Executives from Xerox and Fuji Xerox felt that this new alliance gave them a better chance at competing in a tough market. They traced their earlier difficulties in that market, in part, to the lack of an appropriate organization for the business. Although Xerox had an existing O.E.M. business, which it contributed to X.I.P., the business had lacked a competitive array of low-volume products. Fuji Xerox sold to Japanese O.E.M. customers, but was not licensed to sell in the United States; furthermore, the competitive environment in Japan was less fierce. The new alliance would give Fuji Xerox more direct contact with customers in the United States and align the two companies behind a common business strategy for this specialty market.
Perhaps because of the need to get the "right" structure for the alliance, it took the companies a year to negotiate the X.I.P. agreement. From the beginning, the aim was a structure that would create incentives for collaboration. Mr. Marcus, who was the Xerox executive in charge of these negotiations, stated his philosophy: "I am not a believer in management, but rather in organization. An agreement needs to be self-policing." The negotiating teams left no stone unturned, he noted: "A lot of bright people argued down all the alleys looking for potential future problems. We spent our time going through all the 'what if' questions. We took the agreement apart and put it back together. Because of this searching, things should be pretty smooth. Throughout all these arguments, we maintained a long-term vision."
Toshio Arima, chief negotiator for Fuji Xerox, agreed with this assessment. "It remains to be seen if we will survive in the business," he said in 1993, "but X.I.P. is already a success in terms of the strategy and the arrangement."

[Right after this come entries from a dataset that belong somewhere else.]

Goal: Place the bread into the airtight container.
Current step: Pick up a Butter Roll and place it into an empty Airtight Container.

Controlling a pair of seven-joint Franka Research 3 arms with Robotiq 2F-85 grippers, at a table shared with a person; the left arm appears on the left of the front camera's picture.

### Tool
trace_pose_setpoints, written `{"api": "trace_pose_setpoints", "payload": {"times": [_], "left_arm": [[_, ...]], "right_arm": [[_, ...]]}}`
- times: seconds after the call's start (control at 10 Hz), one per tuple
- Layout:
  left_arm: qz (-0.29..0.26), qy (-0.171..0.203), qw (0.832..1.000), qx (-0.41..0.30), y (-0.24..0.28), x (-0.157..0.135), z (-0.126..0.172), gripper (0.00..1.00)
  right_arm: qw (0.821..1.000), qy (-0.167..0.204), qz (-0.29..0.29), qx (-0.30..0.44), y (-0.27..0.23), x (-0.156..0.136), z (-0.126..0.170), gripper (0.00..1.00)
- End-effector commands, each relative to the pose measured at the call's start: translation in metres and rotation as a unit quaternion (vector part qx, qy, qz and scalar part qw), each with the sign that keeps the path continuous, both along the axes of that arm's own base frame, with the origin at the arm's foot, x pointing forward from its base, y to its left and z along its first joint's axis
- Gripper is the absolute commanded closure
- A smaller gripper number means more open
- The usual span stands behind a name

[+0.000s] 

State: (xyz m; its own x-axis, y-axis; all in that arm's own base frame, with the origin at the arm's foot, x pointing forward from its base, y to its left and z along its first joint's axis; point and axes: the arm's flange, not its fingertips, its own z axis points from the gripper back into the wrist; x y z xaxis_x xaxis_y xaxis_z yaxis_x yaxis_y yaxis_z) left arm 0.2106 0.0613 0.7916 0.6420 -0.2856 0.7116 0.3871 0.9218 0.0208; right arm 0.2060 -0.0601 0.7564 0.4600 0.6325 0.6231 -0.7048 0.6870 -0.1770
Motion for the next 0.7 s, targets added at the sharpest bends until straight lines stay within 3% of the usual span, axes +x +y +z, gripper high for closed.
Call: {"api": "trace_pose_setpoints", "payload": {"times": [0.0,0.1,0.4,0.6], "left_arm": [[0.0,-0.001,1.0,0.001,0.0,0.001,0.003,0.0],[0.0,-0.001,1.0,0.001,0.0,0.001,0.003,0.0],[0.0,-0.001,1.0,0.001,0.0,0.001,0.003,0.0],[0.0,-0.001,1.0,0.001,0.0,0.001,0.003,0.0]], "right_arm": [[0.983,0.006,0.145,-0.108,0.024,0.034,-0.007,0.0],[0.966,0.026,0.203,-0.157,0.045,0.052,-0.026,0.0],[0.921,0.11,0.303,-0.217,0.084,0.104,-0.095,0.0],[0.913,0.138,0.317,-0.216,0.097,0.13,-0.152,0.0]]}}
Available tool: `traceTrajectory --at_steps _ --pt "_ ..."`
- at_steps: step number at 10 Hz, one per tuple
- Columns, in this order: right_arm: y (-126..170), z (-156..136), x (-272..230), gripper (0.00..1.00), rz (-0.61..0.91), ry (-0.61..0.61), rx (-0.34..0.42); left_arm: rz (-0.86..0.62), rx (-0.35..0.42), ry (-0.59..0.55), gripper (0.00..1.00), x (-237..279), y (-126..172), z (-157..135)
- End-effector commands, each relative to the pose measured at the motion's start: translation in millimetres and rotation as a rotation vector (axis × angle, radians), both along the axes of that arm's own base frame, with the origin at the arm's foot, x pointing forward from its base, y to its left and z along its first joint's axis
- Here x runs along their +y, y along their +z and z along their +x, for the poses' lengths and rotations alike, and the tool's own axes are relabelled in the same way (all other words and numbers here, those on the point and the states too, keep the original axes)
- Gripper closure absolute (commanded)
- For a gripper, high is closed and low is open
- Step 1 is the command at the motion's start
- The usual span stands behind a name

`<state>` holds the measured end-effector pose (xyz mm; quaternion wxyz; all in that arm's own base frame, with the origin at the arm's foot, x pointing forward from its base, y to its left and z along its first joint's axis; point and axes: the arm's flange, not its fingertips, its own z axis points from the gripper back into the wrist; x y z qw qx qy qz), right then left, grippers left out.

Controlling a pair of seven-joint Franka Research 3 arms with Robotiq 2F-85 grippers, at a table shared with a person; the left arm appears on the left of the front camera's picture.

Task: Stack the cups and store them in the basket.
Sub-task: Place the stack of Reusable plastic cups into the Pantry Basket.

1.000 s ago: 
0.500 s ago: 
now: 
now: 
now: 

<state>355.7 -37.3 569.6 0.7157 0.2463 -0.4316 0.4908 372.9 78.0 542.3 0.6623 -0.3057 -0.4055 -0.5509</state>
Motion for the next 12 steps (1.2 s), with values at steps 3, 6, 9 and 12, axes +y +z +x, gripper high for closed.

Among other things, the new arrangement aimed to alleviate friction over how profits from the business would be shared. The joint ownership of X.I.P. helped to align the interests of Xerox and Fuji Xerox. In addition, the negotiators practiced "mathematical gymnastics to create a seamless company with all the right incentives to succeed," Mr. Marcus explained. "Now it is only us, not we and they."
The seamless company reached all the way to Japan, where Fuji Xerox created a separate unit for the low-end printer business. This unit transferred products to X.I.P., which then sold them to the O.E.M. customers. The agreement also set the ratio at which profits from the whole business would be shared between Xerox and Fuji Xerox; the level of transfer prices would not affect this ratio.
The new arrangement also helped Fuji Xerox upgrade its capabilities more rapidly. Tommy Tomita, a Fuji Xerox planner, summarized the impact of this venture in 1993: "Through X.I.P., Fuji Xerox was thrown into a new arena. Today, we can take on Canon because of the discipline we learned from the U.S. market. X.I.P. helped us see the need for low-cost engineering and showed us how to fill the needs of our customers."
To fill these needs, Fuji Xerox completely changed the way it designed and built laser printer engines. It created a business unit dedicated to the development of I.O.T.'s and made the engines in a factory specializing in high-volume production. Even more important were the changes in management. Fuji Xerox engineers were involved, for the first time, in direct discussions with O.E.M. customers in the United States. Mr. Marcus described other changes: "They made a huge commitment to turn things around. They changed suppliers, inventory management practices, design processes, sourcing and so on. You name it, they changed it -- everything in the food chain. The organizational learning was tremendous."